Data excerpt ->
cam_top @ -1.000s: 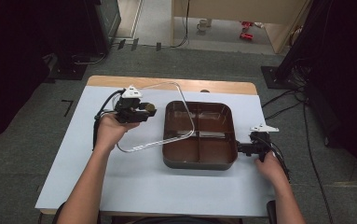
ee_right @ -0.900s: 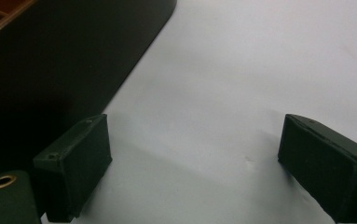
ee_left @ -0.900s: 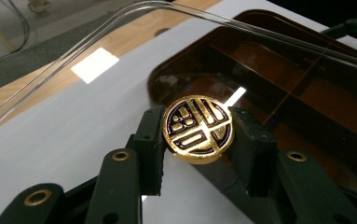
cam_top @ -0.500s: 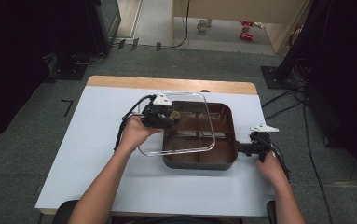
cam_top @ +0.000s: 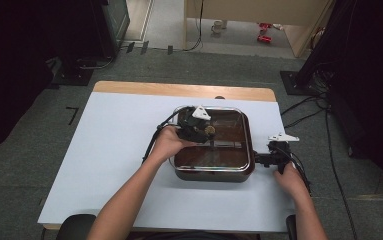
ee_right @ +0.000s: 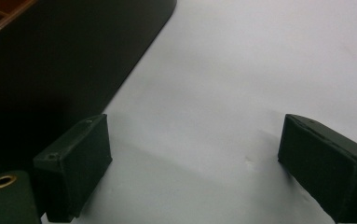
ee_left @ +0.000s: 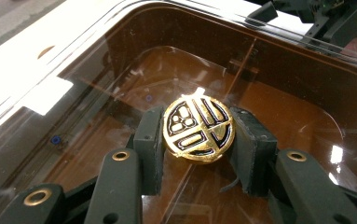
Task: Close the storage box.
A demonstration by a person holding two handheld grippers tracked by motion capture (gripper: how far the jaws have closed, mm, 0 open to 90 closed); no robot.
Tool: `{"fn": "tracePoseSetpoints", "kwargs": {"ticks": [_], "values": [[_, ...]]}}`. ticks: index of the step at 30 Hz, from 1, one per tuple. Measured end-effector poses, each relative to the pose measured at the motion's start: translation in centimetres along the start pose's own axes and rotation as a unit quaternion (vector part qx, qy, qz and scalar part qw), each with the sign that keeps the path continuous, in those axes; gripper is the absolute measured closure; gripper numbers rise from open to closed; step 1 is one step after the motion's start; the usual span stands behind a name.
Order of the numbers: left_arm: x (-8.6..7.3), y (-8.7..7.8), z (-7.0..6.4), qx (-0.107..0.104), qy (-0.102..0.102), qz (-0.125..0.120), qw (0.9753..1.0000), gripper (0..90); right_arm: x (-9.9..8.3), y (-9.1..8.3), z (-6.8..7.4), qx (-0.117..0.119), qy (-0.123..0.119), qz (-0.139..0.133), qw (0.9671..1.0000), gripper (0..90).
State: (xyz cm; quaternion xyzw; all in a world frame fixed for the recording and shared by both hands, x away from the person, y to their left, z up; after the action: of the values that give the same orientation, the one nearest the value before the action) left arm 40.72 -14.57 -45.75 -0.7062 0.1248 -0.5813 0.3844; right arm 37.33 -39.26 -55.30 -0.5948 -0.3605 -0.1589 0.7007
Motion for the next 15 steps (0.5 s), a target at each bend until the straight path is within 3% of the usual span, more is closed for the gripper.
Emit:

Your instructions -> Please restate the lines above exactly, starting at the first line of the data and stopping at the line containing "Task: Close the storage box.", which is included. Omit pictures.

Answer space ->
cam_top @ -1.000s: 
ee_right @ -0.900s: 
ee_left @ -0.900s: 
cam_top @ -0.500s: 
cam_top @ +0.000s: 
ee_right @ +0.000s: 
ee_left @ +0.000s: 
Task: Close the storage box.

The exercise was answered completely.